New Delhi: Switzerland-based ProtonMail, which claims to be the “world’s largest encrypted email provider”, released research that showed there was a “155% increase in Indians searching for secure or encrypted email in the last 12 months”.
The research looks at the 12-month period between May 2019 and April 2020, and is based on Google Keyword Planner, part of Google’s ad service that helps determine what keywords should be used in ads.
ProtonMail’s founder CEO Andy Yen said, “As consumers have gotten more savvy about how Google abuses privacy for profit, more of them are turning to Gmail alternatives which put privacy first.”
Talking about the research, that was released on 9 September, he added, “The expansion of remote working as a result of Covid has also driven companies to seek out more secure communications solutions such as encrypted email. Both of these factors have contributed to the increased interest in services such as ProtonMail.”

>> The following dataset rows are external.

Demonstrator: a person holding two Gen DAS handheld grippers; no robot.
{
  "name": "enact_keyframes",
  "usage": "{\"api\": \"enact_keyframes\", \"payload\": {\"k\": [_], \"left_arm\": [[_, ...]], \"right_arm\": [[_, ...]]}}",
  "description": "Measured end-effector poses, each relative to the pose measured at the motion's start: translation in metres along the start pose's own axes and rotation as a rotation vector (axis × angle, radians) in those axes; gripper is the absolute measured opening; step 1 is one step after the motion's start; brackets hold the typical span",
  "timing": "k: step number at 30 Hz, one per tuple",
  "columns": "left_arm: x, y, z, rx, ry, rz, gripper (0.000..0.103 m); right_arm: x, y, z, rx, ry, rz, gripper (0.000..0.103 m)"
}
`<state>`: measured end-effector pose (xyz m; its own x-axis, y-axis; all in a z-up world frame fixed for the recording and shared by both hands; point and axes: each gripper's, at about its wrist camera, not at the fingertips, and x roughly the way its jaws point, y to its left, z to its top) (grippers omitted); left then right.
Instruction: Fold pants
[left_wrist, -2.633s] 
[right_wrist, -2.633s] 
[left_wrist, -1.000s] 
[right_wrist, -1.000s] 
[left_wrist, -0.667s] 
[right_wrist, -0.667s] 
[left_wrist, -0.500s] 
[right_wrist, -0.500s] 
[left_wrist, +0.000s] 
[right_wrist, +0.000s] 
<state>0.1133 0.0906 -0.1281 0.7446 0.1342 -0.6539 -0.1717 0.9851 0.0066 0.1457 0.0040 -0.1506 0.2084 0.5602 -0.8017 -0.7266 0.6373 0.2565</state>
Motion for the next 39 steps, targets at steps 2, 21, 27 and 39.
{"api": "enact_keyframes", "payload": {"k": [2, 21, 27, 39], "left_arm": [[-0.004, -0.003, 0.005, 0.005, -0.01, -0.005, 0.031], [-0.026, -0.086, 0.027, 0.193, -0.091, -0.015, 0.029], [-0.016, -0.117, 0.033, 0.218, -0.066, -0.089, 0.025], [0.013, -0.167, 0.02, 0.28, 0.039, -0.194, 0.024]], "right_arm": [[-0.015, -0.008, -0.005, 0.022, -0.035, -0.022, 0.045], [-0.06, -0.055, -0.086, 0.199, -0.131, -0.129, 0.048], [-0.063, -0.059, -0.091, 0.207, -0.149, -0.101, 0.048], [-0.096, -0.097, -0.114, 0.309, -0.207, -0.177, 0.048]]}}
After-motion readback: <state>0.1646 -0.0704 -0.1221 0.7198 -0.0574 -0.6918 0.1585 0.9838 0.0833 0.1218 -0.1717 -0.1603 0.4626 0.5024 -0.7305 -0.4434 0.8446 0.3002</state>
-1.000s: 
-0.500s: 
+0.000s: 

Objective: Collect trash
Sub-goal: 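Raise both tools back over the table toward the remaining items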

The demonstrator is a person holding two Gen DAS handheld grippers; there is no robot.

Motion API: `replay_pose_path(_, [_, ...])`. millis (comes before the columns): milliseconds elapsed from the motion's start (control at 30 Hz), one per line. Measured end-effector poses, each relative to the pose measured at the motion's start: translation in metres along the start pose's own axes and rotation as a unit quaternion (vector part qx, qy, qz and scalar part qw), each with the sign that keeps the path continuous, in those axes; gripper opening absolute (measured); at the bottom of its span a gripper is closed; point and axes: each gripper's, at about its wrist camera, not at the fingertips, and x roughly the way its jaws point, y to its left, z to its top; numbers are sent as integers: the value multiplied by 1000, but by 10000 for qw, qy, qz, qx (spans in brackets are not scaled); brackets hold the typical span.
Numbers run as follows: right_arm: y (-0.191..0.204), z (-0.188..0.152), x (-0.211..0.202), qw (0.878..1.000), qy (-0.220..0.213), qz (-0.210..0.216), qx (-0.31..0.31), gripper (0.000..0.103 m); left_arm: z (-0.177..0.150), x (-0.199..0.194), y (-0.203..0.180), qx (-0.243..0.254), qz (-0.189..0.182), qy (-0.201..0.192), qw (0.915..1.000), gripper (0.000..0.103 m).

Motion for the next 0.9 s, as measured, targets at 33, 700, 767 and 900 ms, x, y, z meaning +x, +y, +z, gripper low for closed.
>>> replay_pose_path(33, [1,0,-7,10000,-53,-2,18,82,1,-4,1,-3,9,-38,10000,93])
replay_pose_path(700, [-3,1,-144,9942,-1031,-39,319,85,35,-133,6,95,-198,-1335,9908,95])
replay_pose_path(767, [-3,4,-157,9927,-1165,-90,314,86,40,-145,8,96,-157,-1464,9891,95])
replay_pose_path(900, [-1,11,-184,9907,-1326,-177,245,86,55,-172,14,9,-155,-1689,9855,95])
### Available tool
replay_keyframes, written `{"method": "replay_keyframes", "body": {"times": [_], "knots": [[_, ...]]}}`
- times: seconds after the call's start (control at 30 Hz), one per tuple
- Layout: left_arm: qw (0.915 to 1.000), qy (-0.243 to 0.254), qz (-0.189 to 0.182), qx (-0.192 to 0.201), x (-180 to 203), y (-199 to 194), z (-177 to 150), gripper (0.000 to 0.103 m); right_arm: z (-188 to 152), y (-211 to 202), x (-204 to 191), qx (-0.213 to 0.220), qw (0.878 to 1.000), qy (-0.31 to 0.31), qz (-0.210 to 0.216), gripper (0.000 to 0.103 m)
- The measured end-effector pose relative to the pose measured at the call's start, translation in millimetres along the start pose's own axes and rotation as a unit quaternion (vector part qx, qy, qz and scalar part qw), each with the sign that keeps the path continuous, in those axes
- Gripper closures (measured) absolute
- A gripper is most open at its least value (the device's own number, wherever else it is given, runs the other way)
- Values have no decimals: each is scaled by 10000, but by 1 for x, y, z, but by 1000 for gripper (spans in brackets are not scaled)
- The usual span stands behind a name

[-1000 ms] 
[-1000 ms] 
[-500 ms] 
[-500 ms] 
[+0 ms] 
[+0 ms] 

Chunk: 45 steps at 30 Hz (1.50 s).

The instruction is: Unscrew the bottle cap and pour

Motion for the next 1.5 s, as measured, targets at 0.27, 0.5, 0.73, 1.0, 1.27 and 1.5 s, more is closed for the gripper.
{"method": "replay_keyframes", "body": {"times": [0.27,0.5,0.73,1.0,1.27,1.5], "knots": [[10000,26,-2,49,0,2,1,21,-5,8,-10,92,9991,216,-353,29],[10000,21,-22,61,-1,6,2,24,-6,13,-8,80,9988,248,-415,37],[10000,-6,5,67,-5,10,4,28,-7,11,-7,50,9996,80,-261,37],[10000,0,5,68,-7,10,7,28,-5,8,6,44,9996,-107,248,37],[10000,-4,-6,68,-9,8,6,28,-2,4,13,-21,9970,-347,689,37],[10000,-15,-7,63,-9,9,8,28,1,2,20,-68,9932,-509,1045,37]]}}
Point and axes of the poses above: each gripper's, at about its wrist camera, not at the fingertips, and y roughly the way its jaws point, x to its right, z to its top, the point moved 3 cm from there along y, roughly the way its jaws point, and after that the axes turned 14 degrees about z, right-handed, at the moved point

ThePrint emailed Google for a comment on the findings and the alleged abuse of user privacy. The report will be updated when a response is received.
Pegasus hack, pandemic affect Indian behaviour
For India, the research looked at the average number of searches in a given month for keywords like “encrypted email”, “secure email”, “no ads email”, “safe email”, and “private email”.
According to ProtonMail research, in May 2019, the total number of searches for these keywords was 2,550. By April 2020, this number rose to 6,510. Hence, the percentage increase in searching for these keywords went up by 155 per cent.
Cyber crime investigator Ritesh Bhatia said the interest in searching for encrypted mail around November 2019 coincided with when the Pegasus hacking WhatsApp scandal broke.
The scandal, which came to light towards the end of October, was that Indian WhatsApp users had been hacked using Pegasus malware.
According to ProtonMail’s research, the second time interest in secure or encrypted email rose was during March 2020 when the Covid-19 pandemic forced people to socially distance and resort more to electronic communications like email and chat services.
According to the survey, the keywords ‘encrypted email’ and ‘secure email’ were searched the most. In October 2019, for example, the average number of searches for ‘encrypted email’ was 590. This rose to 880 in November 2019, rose higher to 1,900 searches in December 2019, and increased even more to 2,900 in January 2020.
In February 2020, the number of searches for ‘encrypted email’ dipped to 1,900 and remained here in March 2020. By April 2020, it rose to 2,400 when the lockdown was in full effect.
During the same time period, the keyword ‘secure email’ was searched as well. In October 2019, there were 720 searches for ‘secure email’. This rose to 1,300 in November 2019, then to 1,600 in December 2019 and even higher to 2,400 searches in January 2020.
The number dipped in February 2020 to 1,300, but increased again in March 2020 to 1,600. This trend continued in April 2020, registering 2,400 searches during the pandemic-induced lockdown.
ProtonMail sought to link the rise in interest in encrypted mail to how users were looking for safer alternatives to Gmail, noting “Gmail is not private — not even in confidential mode”.
ProtonMail’s blog notes that five days after Gmail was launched in 2004, civil liberty organisations said Google should stop scanning user messages for ad placements.
In 2018, Google admitted that it allowed app developers to scan Gmail accounts for ad targeting. The tech giant’s email client is the most “dominant” email service with over 1.5 billion global active users.
“While Gmail is a secure enough service, there’s a risk extensive data on you is collected by Google across its various services like Google assistant, which most users allow microphone access to, and your Google search history,” Bhatia said.
ProtonMail has over 10 million users since it was founded in 2014 in Geneva by scientists who met at the European Organization for Nuclear Research (CERN).
While ProtonMail says it “protects millions of accounts used by journalists, activists, doctors, lawyers, businesses, and ordinary citizens”, Bhatia said the service is probably also used by cybercriminals since it is encrypted.
The encryption means ProtonMail cannot see the content of messages. “Even if we wanted to, we cannot access the content of your messages because we use end-to-end encryption and zero access encryption,” the firm stated.